How did the Romans cope with their diseases and were they even aware of their aetiology? The answer to this is the “De Re Rustica” of Terentius Varro. This may surprise us, but hundred years ago we were aware of the presence of microorganisms and their pathogenic effect on humans!
Especial care should be taken, in locating the steading, to place it at the foot of a wooded hill, where there are broad pastures, and so as to be exposed to the most healthful winds that blow in the region. A steading facing the east has the best situation, as it has the shade in summer and the sun in winter. If you are forced to build on the bank of a river, be careful not to let the steading face the river, as it will be extremely cold in winter, and unwholesome in summer. Precautions must also be taken in the neighbourhood of swamps, both for the reasons given, and because there are bred certain minute creatures which cannot be seen by the eyes, which float in the air and enter the body through the mouth and nose and there cause serious diseases.

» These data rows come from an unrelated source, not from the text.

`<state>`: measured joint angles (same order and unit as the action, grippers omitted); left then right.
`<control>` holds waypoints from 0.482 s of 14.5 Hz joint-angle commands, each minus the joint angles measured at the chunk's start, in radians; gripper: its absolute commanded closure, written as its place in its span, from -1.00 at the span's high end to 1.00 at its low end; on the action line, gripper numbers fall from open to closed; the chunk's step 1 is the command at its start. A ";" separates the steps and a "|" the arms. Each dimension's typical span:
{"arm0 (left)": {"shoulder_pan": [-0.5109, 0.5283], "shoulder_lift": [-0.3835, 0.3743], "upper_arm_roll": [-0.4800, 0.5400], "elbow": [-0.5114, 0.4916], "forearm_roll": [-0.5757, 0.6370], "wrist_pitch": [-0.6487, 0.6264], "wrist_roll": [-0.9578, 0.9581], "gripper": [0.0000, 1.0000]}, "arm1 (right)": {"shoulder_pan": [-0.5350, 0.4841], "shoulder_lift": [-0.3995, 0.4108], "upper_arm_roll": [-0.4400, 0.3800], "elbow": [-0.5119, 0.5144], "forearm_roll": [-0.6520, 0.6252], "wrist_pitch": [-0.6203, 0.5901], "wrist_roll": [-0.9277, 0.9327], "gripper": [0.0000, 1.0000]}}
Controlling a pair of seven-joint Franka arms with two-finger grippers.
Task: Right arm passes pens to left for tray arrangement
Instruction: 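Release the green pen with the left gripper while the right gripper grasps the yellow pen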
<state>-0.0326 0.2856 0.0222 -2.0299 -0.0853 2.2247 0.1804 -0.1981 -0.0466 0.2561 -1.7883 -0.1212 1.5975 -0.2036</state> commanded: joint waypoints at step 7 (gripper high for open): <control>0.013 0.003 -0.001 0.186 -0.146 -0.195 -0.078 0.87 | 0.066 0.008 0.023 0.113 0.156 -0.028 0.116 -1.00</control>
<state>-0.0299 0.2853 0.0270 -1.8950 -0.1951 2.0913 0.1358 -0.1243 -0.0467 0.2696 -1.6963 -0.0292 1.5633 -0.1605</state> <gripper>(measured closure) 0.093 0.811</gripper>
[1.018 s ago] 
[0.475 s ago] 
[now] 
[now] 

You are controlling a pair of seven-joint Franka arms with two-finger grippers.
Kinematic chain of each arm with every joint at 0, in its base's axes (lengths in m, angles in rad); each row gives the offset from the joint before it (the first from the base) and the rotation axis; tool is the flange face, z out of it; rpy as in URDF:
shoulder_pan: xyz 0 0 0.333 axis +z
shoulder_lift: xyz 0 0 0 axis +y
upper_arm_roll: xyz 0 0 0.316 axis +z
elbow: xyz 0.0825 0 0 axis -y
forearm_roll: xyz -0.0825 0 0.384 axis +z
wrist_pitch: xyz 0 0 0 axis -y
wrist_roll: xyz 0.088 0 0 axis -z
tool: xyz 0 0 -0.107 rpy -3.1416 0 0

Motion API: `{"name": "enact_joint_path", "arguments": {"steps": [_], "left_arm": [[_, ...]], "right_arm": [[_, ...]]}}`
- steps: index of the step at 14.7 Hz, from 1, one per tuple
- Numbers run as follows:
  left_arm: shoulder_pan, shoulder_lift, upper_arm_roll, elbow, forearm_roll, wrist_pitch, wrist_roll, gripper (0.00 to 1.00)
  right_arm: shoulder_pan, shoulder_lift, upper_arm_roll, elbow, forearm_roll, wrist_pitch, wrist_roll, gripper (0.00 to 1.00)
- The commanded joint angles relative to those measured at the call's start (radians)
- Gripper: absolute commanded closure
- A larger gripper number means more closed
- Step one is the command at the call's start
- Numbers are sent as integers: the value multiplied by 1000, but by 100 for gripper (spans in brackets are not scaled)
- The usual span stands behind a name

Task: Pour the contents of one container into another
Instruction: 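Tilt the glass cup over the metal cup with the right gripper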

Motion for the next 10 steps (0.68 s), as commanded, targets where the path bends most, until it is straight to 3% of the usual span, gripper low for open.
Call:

We don’t know how Varro knew about it, since he adds that creatures were not visible. However, he probably had access to the achievements of science, which, however, lost itself in the darkness of history.
We also have no idea how it happened that knowledge and civilization fell so low that it took almost two thousand years for similar conclusions by Louis Pasteur and Joseph Lister or even later Alexander Fleming.
For example, the Egyptians 4.5 thousand years ago knew the effect of penicillin, although they probably called it differently. In several sources, we find information that lung diseases and wounds were treated with mouldy bread. Manuscripts found on papyri (Ebers Papyrus) to this day put scientists in astonishment, who agree that the knowledge contained there exceeded the knowledge of e.g. Hippocrates and Galen.